What you have to do
The data shown below should all be retyped exactly.

═══ Given data

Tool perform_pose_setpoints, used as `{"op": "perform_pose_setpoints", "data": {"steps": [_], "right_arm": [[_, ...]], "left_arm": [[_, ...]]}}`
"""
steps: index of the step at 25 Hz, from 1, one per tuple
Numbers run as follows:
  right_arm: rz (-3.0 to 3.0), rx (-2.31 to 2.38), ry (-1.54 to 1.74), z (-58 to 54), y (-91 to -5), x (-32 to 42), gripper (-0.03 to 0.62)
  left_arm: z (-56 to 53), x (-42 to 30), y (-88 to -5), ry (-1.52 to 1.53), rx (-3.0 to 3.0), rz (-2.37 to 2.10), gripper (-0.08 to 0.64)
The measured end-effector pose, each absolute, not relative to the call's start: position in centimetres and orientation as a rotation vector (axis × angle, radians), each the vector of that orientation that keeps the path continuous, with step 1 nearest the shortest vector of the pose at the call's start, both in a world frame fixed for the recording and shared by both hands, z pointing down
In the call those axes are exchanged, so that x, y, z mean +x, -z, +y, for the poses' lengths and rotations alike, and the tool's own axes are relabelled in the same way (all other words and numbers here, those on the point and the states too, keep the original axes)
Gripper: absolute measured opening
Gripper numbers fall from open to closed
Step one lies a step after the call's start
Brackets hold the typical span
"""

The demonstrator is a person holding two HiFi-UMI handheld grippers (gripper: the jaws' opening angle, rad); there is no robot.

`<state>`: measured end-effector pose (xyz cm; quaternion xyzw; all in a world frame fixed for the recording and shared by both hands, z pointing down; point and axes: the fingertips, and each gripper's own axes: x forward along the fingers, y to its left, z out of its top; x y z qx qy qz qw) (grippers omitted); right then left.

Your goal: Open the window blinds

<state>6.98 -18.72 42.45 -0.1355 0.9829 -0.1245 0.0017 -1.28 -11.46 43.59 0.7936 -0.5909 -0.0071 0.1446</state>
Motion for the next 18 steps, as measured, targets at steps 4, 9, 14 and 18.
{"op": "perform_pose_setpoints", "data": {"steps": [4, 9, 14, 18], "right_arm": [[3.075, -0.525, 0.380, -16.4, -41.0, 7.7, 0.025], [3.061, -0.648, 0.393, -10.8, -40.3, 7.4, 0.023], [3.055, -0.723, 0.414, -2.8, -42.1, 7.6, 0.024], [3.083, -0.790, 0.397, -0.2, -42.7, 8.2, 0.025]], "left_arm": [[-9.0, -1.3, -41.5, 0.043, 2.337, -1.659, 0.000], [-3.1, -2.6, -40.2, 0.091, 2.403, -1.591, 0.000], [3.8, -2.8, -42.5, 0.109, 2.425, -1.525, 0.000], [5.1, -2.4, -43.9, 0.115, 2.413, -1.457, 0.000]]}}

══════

Result
Tool perform_pose_setpoints, used as `{"op": "perform_pose_setpoints", "data": {"steps": [_], "right_arm": [[_, ...]], "left_arm": [[_, ...]]}}`
"""
steps: index of the step at 25 Hz, from 1, one per tuple
Numbers run as follows:
  right_arm: rz (-3.0 to 3.0), rx (-2.31 to 2.38), ry (-1.54 to 1.74), z (-58 to 54), y (-91 to -5), x (-32 to 42), gripper (-0.03 to 0.62)
  left_arm: z (-56 to 53), x (-42 to 30), y (-88 to -5), ry (-1.52 to 1.53), rx (-3.0 to 3.0), rz (-2.37 to 2.10), gripper (-0.08 to 0.64)
The measured end-effector pose, each absolute, not relative to the call's start: position in centimetres and orientation as a rotation vector (axis × angle, radians), each the vector of that orientation that keeps the path continuous, with step 1 nearest the shortest vector of the pose at the call's start, both in a world frame fixed for the recording and shared by both hands, z pointing down
In the call those axes are exchanged, so that x, y, z mean +x, -z, +y, for the poses' lengths and rotations alike, and the tool's own axes are relabelled in the same way (all other words and numbers here, those on the point and the states too, keep the original axes)
Gripper: absolute measured opening
Gripper numbers fall from open to closed
Step one lies a step after the call's start
Brackets hold the typical span
"""

The demonstrator is a person holding two HiFi-UMI handheld grippers (gripper: the jaws' opening angle, rad); there is no robot.

`<state>`: measured end-effector pose (xyz cm; quaternion xyzw; all in a world frame fixed for the recording and shared by both hands, z pointing down; point and axes: the fingertips, and each gripper's own axes: x forward along the fingers, y to its left, z out of its top; x y z qx qy qz qw) (grippers omitted); right then left.

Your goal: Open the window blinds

<state>6.98 -18.72 42.45 -0.1355 0.9829 -0.1245 0.0017 -1.28 -11.46 43.59 0.7936 -0.5909 -0.0071 0.1446</state>
Motion for the next 18 steps, as measured, targets at steps 4, 9, 14 and 18.
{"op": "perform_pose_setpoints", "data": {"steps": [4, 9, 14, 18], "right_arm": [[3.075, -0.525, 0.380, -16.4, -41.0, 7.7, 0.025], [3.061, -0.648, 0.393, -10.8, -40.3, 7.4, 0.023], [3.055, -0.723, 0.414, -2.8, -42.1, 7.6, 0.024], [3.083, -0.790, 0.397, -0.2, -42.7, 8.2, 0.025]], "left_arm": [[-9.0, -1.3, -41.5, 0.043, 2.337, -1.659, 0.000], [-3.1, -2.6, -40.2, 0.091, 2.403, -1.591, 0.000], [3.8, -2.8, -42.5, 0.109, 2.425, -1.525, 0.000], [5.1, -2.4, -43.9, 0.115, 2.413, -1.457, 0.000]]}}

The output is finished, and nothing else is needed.